Retype, character for character, the line containing "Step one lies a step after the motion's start" along with each line after it through the end of the data, and only those.
▼
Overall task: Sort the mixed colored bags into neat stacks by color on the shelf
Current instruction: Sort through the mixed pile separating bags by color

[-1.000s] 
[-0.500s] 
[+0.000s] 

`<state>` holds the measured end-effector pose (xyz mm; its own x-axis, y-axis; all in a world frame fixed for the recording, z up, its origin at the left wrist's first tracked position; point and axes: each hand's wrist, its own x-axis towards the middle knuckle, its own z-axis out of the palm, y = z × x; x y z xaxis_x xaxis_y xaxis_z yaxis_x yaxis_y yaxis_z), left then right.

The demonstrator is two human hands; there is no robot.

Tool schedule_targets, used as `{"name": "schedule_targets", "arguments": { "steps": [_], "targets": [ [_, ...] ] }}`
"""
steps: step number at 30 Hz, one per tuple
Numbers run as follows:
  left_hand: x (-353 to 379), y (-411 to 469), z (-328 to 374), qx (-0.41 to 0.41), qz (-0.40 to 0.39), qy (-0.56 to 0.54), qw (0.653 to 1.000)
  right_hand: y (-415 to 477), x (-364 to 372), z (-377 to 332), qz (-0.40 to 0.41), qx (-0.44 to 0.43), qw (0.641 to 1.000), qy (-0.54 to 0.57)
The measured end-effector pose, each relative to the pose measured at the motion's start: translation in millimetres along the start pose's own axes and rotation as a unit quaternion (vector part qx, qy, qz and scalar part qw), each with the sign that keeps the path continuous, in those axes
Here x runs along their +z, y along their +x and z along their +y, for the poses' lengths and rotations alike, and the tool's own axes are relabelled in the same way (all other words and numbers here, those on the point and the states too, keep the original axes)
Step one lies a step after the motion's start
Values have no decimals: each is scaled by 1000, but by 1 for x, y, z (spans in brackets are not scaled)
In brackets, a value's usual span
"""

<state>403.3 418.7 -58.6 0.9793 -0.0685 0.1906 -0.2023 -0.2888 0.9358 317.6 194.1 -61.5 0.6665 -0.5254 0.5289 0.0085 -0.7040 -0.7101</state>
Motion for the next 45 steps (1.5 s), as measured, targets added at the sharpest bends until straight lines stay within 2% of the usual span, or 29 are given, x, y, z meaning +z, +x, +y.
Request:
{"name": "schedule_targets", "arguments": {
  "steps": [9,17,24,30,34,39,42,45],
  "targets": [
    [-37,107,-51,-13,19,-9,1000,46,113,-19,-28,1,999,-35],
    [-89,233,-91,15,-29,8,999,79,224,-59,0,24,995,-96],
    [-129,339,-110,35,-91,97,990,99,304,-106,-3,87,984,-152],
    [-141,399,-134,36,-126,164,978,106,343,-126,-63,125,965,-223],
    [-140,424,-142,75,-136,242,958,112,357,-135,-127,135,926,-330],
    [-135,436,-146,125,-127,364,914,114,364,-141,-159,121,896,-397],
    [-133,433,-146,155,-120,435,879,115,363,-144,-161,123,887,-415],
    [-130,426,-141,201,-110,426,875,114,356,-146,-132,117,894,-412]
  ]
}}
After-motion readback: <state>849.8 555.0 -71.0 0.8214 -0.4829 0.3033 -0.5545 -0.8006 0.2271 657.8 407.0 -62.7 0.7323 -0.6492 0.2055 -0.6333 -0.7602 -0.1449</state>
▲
## Exercise response
Step one lies a step after the motion's start
Values have no decimals: each is scaled by 1000, but by 1 for x, y, z (spans in brackets are not scaled)
In brackets, a value's usual span
"""

<state>403.3 418.7 -58.6 0.9793 -0.0685 0.1906 -0.2023 -0.2888 0.9358 317.6 194.1 -61.5 0.6665 -0.5254 0.5289 0.0085 -0.7040 -0.7101</state>
Motion for the next 45 steps (1.5 s), as measured, targets added at the sharpest bends until straight lines stay within 2% of the usual span, or 29 are given, x, y, z meaning +z, +x, +y.
Request:
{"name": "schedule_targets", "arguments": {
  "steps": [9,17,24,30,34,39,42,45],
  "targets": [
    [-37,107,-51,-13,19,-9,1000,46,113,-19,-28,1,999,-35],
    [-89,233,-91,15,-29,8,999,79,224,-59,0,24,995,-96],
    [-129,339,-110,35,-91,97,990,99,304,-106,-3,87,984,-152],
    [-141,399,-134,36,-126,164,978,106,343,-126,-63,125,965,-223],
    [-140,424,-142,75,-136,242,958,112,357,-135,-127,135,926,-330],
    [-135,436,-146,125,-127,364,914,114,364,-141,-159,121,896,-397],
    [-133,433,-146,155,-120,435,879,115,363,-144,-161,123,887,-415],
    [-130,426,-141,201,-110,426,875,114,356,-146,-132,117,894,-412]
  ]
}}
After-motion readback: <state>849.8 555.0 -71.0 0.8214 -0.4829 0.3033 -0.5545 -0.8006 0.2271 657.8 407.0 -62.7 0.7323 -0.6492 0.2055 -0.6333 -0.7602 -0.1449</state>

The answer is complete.